The influence of stabilizer and bioadhesive polymer on the permeation-enhancing effect of AT1002 in the nasal delivery of a paracellular marker.

Permeation enhancers are of major interest to improve the low bioavailability of therapeutic agents due to poor membrane permeation. AT1002, a six-amino acid fragment of Zonula occludens toxin, was reported to possess permeation-enhancing effects. However, further studies were suggested to focus on the peptide nature of AT1002 like stability and membrane clearance to accurately reflect its permeation-enhancing potential. Thus, this paper focused on the susceptibility of AT1002 for identifying additives to minimize the instability of AT1002, and the permeation-enhancing effect of AT1002 when co-administered with a bioadhesive polymer.
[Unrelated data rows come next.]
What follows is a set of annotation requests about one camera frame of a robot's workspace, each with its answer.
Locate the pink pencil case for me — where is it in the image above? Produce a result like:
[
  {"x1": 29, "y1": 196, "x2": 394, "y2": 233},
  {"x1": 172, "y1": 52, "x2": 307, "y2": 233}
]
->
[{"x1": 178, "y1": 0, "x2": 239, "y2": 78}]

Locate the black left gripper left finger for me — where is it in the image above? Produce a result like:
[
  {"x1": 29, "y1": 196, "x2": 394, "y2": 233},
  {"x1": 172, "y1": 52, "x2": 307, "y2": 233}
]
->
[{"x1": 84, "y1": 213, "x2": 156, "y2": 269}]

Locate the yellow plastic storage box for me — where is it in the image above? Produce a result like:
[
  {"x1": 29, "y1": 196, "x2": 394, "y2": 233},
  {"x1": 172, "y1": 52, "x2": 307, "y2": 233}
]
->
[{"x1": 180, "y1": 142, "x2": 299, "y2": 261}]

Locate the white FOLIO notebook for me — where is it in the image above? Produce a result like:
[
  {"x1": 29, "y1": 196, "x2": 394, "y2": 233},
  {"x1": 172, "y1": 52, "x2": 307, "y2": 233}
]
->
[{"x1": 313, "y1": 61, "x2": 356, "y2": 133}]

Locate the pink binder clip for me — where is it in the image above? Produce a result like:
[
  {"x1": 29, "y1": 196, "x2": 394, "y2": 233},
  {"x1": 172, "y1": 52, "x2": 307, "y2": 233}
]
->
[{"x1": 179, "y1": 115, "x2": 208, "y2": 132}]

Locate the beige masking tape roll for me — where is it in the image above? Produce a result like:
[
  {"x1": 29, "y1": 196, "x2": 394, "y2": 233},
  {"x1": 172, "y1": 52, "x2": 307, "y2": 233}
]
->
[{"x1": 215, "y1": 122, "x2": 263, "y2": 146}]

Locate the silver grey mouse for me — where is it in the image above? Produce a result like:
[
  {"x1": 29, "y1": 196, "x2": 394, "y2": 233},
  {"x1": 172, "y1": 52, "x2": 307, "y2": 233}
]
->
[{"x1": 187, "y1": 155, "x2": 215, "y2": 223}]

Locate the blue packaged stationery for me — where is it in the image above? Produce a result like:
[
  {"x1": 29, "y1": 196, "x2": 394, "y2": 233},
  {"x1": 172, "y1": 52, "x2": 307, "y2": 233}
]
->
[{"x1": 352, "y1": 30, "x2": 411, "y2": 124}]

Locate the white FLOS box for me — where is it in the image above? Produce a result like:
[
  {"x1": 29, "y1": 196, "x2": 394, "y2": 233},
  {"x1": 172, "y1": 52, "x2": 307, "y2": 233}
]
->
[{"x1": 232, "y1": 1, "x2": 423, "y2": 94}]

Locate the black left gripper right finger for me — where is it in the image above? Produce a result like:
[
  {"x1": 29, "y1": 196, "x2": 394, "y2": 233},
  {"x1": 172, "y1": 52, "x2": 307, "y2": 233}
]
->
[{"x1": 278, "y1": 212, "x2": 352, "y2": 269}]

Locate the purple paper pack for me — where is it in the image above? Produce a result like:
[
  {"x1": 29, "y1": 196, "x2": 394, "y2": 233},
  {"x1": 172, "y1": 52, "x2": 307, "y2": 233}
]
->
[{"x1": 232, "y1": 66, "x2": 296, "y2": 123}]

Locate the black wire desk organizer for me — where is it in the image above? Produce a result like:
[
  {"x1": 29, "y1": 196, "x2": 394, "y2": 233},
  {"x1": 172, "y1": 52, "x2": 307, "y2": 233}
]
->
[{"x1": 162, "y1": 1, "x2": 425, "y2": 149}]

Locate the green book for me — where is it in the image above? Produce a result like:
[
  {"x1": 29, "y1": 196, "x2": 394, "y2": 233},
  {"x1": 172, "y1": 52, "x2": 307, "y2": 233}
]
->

The stability study showed that AT1002 were unstable in neutral to basic pH conditions and with increasing incubation time, and 5% dextrose and the 1% mixture of amino acids (arginine, cysteine, glycine) significantly minimized the instability of AT1002 at pH 7.4 for at least 6 hours, respectively. In the intranasal study of a paracellular marker, the administration of mannitol with AT1002 in 5% dextrose solution led to statistically significant 3.14- and 2.17-fold increases in C(max) and AUC(0-360min) in the presence of carrageenan over the control. Thus, the addition of carrageenan as a bioadhesive polymer and dextrose as a stabilizer together with AT1002 may allow the development of the mucosal drug delivery of low-bioavailability therapeutic agents.